1201 Third Avenue, Suite 2380
Seattle, WA 98101 U.S.A.

Planning under uncertainty is a central problem in the study of automated sequential decision making, and has been addressed by researchers in many different fields, including AI planning, decision analysis, operations research, control theory and economics. While the assumptions and perspectives adopted in these fields often differ in substantial ways, many planning problems of interest to researchers in these fields can be modeled as Markov decision processes (MDPs) and analyzed using the techniques of decision theory.

This paper presents an overview and synthesis of MDP-related methods showing how they provide a unifying framework for modeling many classes of planning problems studied in AI. It also describes structural properties of MDPs that, when exhibited by particular classes of problems, can be exploited in the construction of optimal or approximately optimal policies or plans.
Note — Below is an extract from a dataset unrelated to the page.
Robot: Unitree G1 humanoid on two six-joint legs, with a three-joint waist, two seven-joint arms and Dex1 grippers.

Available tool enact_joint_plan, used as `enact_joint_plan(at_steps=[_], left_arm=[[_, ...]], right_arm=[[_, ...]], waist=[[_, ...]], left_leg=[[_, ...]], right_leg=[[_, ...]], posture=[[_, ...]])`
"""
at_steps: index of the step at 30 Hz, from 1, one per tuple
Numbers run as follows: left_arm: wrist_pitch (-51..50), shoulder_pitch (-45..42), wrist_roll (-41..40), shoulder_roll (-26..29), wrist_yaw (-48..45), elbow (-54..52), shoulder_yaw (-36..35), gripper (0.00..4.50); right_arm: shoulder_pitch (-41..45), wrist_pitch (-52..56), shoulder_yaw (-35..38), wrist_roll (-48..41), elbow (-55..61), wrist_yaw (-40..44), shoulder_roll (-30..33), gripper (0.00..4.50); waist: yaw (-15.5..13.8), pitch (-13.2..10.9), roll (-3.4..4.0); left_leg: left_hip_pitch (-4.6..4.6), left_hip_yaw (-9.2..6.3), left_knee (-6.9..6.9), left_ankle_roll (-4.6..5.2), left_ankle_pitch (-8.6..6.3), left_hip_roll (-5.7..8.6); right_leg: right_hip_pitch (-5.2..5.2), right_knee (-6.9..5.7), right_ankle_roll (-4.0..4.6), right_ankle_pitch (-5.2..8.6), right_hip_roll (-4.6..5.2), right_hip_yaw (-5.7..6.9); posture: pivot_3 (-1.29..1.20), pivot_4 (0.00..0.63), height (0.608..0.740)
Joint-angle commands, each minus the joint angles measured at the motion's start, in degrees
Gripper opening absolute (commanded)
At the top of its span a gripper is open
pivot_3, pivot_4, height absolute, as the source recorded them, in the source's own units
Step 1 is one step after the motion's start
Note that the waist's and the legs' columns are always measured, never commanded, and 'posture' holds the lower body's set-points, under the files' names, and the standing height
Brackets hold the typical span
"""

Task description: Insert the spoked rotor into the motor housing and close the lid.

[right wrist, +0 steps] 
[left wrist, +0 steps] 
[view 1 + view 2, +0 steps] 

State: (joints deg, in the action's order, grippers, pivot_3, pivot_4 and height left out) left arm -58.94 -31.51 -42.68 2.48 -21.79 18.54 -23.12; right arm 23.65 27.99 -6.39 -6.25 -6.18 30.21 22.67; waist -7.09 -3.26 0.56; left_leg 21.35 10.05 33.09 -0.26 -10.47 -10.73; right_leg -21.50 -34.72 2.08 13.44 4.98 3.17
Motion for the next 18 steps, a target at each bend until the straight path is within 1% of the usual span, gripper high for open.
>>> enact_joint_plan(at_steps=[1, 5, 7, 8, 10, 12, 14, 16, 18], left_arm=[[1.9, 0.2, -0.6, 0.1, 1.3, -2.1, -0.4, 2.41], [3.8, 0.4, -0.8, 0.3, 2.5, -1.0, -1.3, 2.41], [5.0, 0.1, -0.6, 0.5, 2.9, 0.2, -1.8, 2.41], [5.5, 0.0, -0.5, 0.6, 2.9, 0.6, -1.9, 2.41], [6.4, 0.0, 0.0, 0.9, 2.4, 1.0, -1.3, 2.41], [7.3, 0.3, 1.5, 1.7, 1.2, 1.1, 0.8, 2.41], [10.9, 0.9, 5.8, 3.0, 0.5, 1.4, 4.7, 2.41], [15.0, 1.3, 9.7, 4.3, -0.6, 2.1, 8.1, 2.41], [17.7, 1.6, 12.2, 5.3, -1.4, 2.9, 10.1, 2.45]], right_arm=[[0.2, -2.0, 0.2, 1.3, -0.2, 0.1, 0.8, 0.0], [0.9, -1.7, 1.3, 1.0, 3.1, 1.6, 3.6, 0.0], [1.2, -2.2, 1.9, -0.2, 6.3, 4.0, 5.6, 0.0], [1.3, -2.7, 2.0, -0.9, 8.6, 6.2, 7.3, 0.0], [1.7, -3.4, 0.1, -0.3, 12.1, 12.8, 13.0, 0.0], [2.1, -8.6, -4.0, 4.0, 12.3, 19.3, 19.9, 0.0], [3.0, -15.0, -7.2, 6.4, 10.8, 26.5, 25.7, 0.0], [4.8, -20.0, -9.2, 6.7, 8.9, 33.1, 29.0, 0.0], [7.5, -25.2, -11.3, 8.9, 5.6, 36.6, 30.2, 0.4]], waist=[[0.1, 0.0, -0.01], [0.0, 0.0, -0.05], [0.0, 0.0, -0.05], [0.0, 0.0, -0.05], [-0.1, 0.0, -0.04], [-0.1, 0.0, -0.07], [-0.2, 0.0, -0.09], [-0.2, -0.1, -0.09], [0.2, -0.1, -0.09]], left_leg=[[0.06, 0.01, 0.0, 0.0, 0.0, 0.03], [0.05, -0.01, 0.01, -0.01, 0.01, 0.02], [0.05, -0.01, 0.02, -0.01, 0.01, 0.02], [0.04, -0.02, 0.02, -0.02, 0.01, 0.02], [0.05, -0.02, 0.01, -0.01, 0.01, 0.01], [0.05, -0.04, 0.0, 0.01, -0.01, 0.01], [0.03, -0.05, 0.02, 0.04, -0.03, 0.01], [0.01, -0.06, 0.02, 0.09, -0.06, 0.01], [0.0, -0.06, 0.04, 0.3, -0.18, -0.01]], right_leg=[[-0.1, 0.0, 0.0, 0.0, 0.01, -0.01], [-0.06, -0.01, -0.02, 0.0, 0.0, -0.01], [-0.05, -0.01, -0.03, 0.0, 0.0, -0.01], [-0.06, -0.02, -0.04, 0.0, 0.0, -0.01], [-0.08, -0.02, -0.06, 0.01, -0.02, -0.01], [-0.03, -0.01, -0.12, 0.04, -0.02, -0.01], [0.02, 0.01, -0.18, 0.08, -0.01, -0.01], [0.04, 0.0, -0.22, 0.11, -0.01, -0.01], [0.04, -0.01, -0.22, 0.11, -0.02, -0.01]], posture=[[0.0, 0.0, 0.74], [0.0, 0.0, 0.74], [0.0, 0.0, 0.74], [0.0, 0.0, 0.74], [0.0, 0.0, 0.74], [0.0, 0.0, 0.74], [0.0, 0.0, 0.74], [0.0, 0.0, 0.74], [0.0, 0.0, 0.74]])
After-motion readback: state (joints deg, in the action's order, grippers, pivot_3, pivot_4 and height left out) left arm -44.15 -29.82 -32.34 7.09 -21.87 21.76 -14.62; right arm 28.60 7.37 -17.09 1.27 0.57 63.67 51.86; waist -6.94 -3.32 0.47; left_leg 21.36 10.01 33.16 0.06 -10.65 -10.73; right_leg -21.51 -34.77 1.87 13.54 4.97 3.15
Planning problems commonly possess structure in the reward and value functions used to describe performance criteria, in the functions used to describe state transitions and observations, and in the relationships among features used to describe states, actions, rewards, and observations.

Specialized representations, and algorithms employing these representations, can achieve computational leverage by exploiting these various forms of structure. Certain AI techniques---in particular those based on the use of structured, intensional representations---can be viewed in this way. This paper surveys several types of representations for both classical and decision theoretic planning problems, and planning algorithms that exploit these representations in a number of different ways to ease the computational burden of constructing policies or plans. It focuses primarily on abstraction, aggregation and decomposition techniques based on AI-style representations.